Saussure au miroir d'Italo Calvino

Le but de cette intervention est de montrer l'influence de la linguistique de Saussure dans l'oeuvre littéraire d'Italo Calvino.

Pendant son séjour à Paris, Italo Calvino entre en contact avec le milieu culturel. Il découvre les études de sémiologie qui enrichissent son travail d'écrivain.

Les études sur la science des signes, basées sur les théories de Saussure, représentent un élément essentiel tant pour sa conception du langage que pour la construction de ses romans. Egalement attentif à la réflexion de Lévy-Strauss, qui, comme Calvino le dit dans un essai, s'inspire aussi de Saussure, ces approches lui permettent d'ouvrir les limites du langage et d'explorer de nouveaux territoires.
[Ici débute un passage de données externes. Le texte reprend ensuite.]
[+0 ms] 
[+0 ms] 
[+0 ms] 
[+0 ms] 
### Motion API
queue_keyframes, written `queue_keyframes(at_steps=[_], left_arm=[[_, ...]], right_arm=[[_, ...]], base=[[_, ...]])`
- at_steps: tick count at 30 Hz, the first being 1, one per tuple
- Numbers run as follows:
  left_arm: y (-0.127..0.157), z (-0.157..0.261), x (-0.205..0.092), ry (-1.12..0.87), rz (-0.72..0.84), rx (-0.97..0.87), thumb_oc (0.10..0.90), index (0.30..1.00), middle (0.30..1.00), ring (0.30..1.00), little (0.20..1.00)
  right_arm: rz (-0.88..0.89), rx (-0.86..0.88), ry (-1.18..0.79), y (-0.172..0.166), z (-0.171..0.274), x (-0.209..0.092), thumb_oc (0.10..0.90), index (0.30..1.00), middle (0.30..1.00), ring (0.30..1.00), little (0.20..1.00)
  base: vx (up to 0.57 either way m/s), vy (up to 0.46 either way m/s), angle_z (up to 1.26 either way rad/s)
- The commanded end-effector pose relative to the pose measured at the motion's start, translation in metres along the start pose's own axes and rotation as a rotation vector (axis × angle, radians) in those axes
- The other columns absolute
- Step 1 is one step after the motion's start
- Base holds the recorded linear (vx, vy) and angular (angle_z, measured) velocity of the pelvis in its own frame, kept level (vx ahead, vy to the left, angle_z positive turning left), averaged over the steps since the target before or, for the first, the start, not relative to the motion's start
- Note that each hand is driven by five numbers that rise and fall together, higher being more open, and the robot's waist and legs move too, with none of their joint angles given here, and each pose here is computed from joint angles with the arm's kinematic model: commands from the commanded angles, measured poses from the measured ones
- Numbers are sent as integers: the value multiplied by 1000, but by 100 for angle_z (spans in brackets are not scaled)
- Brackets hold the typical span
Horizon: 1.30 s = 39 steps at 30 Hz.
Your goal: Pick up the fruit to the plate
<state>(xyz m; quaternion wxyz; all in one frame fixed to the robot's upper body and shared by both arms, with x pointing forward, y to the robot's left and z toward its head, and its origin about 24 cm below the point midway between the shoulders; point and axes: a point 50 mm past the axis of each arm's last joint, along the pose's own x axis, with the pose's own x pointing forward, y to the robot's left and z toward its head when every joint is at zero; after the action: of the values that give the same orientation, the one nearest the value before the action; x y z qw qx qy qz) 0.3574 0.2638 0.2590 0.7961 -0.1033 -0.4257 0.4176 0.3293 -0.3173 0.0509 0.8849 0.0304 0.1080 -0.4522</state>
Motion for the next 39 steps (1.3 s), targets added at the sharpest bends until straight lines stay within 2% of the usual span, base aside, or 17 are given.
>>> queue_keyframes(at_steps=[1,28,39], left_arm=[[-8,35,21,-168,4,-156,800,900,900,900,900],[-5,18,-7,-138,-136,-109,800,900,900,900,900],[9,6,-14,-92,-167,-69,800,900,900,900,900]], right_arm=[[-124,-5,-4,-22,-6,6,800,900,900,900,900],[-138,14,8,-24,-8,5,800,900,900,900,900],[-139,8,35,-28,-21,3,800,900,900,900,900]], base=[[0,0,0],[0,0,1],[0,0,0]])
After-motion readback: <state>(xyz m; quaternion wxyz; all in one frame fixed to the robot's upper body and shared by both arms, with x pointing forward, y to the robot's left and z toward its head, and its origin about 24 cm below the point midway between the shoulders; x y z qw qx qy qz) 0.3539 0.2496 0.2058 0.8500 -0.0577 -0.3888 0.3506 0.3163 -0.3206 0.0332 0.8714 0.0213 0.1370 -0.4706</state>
La réflexion de Saussure sur la nature arbitraire du signe linguistique et le fait qu'il n'existe aucune raison pour qu'une parole donnée signifie une certaine chose, ouvre les portes d'une réflexion révolutionnaire dans l'univers littéraire de Calvino. Cette influence est visible dans Le Château des destins croisés et dans son nouveau jeu combinatoire.

La machine littéraire y est stimulée par le mécanisme du jeu des cartes que chaque narrateur dispose sur la table afin de raconter son histoire.

L'image de chaque carte contient un nombre infini d'histoires possibles ; elle constitue un fragment d'un univers combinatoire. L'oeuvre acquiert une forme toujours différente, selon le mouvement et la position déterminée par le fragment. Le narrateur se présente donc comme un alchimiste car il choisit et transforme le fil conducteur de la narration polyédrique. Calvino crée un texte métalittéraire qui intègre la réflexion sur les modalités de la composition artistique au jeu de la fiction. La variété des potentialités ouvertes par ce processus littéraire est rendue possible parce que chaque fragment est une partie d'un réseau doté d'une vaste polysémie, où chaque carte participe au tout en multipliant les possibilités de ses significations.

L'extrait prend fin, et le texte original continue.